Automating AWS S3 Cross-Account Replication: A Comprehensive Guide
Introduction
In a multi-account AWS environment, managing data across accounts can be a complex task. AWS S3 Cross-Account Replication simplifies this by allowing automatic replication of objects from one bucket in one AWS account to another bucket in a different AWS account. This guide provides an overview of the concepts involved and presents a solution using Python scripts to automate the setup process.
The Problem
Ensuring data redundancy and disaster recovery in a multi-account setup can be challenging. Manual data synchronization is error-prone and inefficient, leading to potential data loss and extended recovery times. Cross-account replication addresses these issues by automating the process, ensuring data consistency and availability across accounts.
The Solution
Cross-account S3 replication uses IAM roles and bucket policies to securely replicate objects between S3 buckets in different AWS accounts. This approach not only automates data synchronization but also enhances data redundancy and disaster recovery capabilities.
For the successful replication of objects between the source and destination S3 buckets, the following requirements must be met:
- Enable AWS Regions: The source bucket owner must have the source and destination AWS Regions enabled for their account. Similarly, the destination bucket owner must have the destination Region enabled for their account. Enabling or disabling an AWS Region can be managed using the AWS Management Console or APIs.
- Enable Versioning: Both the source and destination buckets must have versioning enabled. Versioning keeps track of multiple versions of an object in the bucket, ensuring data integrity and facilitating the replication process. You can enable versioning for a bucket through the AWS Management Console or via the AWS CLI/APIs.

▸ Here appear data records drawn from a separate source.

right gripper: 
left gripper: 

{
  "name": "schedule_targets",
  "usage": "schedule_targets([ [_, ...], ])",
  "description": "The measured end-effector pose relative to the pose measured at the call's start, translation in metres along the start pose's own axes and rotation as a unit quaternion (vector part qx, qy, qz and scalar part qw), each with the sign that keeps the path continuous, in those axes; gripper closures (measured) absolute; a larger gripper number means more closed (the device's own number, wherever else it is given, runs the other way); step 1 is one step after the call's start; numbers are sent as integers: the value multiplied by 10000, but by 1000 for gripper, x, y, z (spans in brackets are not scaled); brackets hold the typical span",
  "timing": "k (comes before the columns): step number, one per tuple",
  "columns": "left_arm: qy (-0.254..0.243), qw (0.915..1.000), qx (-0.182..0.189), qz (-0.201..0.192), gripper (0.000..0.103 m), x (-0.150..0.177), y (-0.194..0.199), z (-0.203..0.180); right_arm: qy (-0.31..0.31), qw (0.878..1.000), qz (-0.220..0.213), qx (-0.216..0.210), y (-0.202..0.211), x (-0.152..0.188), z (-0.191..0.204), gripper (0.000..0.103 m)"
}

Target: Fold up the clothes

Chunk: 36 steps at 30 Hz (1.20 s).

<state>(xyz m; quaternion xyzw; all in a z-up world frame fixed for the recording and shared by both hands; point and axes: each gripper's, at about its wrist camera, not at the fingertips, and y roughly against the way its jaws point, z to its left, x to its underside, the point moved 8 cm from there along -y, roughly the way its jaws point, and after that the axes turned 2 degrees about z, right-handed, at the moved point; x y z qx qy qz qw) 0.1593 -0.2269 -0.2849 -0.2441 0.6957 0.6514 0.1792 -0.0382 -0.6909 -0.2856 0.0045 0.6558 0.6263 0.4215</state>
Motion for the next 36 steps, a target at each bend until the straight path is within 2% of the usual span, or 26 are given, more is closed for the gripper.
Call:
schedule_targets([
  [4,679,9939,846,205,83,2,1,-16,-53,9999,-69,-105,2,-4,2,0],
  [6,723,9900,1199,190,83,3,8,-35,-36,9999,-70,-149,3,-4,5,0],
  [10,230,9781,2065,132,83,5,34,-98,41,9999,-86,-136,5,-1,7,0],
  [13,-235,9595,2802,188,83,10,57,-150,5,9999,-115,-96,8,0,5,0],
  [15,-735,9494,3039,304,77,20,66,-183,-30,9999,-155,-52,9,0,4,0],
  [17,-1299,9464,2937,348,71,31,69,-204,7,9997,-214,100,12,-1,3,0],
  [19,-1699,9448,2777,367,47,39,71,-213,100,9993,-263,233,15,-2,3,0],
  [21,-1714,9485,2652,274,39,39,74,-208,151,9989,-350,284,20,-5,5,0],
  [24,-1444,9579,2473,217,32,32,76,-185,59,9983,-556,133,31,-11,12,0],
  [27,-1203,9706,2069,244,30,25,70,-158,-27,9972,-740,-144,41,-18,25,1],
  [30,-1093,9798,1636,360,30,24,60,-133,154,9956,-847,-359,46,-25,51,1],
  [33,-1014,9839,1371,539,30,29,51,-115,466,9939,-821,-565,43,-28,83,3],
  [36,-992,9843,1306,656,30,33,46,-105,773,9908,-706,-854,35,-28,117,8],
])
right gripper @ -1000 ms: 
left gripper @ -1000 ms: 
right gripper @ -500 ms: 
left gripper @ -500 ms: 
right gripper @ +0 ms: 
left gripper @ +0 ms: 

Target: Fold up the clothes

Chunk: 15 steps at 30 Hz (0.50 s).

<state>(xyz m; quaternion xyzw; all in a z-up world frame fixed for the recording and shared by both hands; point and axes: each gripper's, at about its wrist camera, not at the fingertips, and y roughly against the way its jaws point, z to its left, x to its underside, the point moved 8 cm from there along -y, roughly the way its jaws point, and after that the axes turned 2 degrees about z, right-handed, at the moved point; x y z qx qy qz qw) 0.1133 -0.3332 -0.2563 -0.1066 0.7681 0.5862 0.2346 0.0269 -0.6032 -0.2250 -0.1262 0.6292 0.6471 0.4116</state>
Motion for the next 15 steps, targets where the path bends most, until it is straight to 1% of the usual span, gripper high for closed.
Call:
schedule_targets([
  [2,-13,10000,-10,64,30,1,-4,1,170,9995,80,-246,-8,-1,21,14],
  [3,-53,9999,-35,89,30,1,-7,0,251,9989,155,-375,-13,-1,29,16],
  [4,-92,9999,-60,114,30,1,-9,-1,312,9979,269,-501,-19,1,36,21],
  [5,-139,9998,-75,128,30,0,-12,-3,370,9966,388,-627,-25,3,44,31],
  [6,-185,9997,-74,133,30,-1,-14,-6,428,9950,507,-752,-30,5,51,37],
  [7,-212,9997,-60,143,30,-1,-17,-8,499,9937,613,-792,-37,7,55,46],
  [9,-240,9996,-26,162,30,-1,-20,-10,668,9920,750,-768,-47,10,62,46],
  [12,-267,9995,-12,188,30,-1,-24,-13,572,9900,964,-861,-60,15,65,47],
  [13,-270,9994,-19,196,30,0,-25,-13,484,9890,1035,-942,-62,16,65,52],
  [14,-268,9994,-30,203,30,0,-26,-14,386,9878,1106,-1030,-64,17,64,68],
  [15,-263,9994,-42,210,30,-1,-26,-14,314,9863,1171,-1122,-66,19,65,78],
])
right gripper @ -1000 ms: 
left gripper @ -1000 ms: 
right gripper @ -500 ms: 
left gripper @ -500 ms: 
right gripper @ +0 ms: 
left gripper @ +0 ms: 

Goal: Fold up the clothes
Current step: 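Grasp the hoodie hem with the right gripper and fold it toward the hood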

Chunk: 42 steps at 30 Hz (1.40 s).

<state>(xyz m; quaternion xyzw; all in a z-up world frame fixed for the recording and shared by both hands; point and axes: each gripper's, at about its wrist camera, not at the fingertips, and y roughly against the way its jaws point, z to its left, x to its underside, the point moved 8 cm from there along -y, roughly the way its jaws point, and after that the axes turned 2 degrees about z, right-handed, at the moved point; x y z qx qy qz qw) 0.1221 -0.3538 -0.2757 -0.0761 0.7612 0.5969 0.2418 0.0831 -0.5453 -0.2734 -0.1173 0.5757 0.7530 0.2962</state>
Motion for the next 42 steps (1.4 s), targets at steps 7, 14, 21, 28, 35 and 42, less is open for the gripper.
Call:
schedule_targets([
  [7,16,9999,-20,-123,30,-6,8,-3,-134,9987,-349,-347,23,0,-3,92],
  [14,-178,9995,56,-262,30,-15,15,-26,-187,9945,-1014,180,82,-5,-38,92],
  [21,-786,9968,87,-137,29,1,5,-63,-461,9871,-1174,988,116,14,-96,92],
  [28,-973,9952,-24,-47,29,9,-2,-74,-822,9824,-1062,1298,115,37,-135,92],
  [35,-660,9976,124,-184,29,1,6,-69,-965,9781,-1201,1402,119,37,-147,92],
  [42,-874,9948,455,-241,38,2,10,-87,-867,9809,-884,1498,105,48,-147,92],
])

- Set Up Replication Permissions: Amazon S3 must have the necessary permissions to replicate objects from the source bucket to the destination bucket(s) on your behalf. These permissions involve configuring appropriate access policies and roles.
- Set Up Bucket Policy Permissions: The owner of the destination buckets must grant the owner of the source bucket the necessary permissions to replicate objects. This can be achieved by configuring a bucket policy that allows the source bucket owner to replicate objects to the destination bucket.
- Create a batch job to copy existing objects: To replicate existing objects, a batch job is created on the source account. This job uses the defined replication rules to copy all eligible objects.
Concepts and Implementation
Let’s explore the key concepts and the Python script used to automate the setup of S3 cross-account replication.
Enabling Versioning
Versioning must be enabled on both source and destination buckets to support replication. This ensures that all versions of objects are replicated.
def enable_versioning(bucket_name, profile_name):
s3_client = get_s3_client(profile_name)
s3_client.put_bucket_versioning(
Bucket=bucket_name,
VersioningConfiguration={'Status': 'Enabled'}
)
Creating IAM Role for Replication in the Source AWS Account
An IAM role in the source account is required to handle replication tasks. This role needs specific permissions to interact with S3 buckets. The assume role policy document defines the trusted entity that can assume the role. In this case, the trusted entity is the Amazon S3 service and Batch operations service.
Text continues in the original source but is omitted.